After 14 days of osteogenic differentiation, phase contrast images were captured using an inverted brightfield microscope (Leica Microsystem, Germany). Cells were then fixed with ice-cold methanol for 20 min, stained with 2% alizarin red solution in deionised water for 15 min and washed three times with deionised water. Brightfield images were acquired using an inverted microscope (Leica Microsystems, Germany). Semi-quantitative analysis of alizarin red staining was performed by dissolving the bound stain with 10% acetic acid. Samples were collected using a cell scraper and heated to 85°C for 10 min. Subsequently, 10% solution of ammonium hydroxide was used to adjust the pH to 4.5, and absorbance at 405 nm was read using a micro-plate reader (Varioskan Flash, ThermoFisher Scientific, Ireland).

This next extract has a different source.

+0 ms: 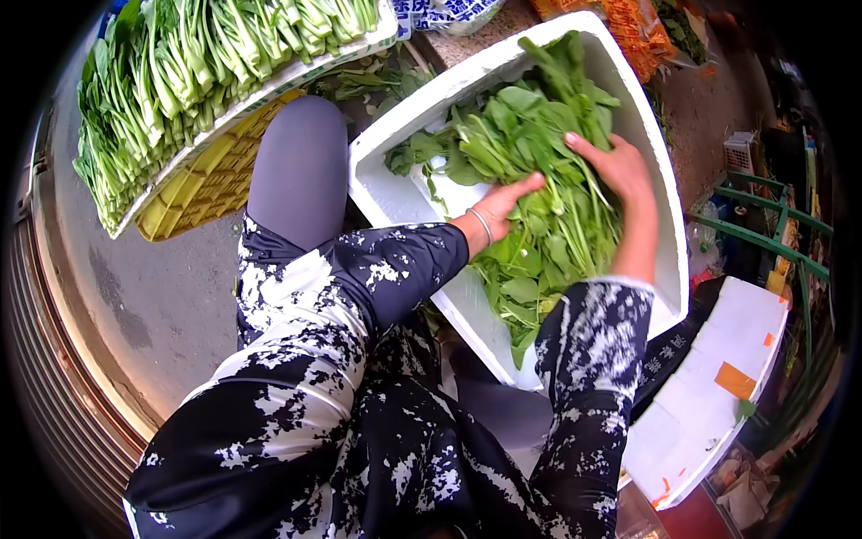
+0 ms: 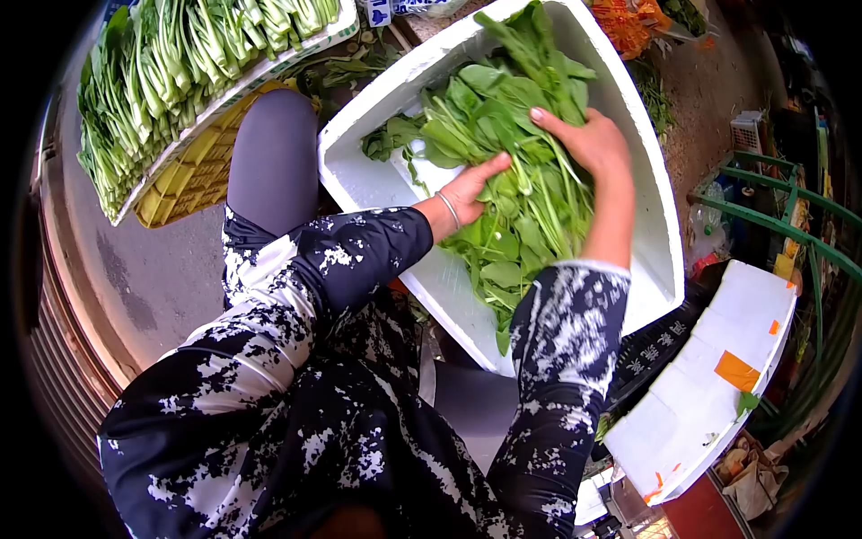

To assess morphological changes of hBMSCs during cell expansion and during trilineage differentiation, cells were observed using an inverted brightfield microscope (Leica Microsystem, Germany). Phase contrast images were captured at different passages and during trilineage differentiation and were processed using ImageJ software (NIH, United States).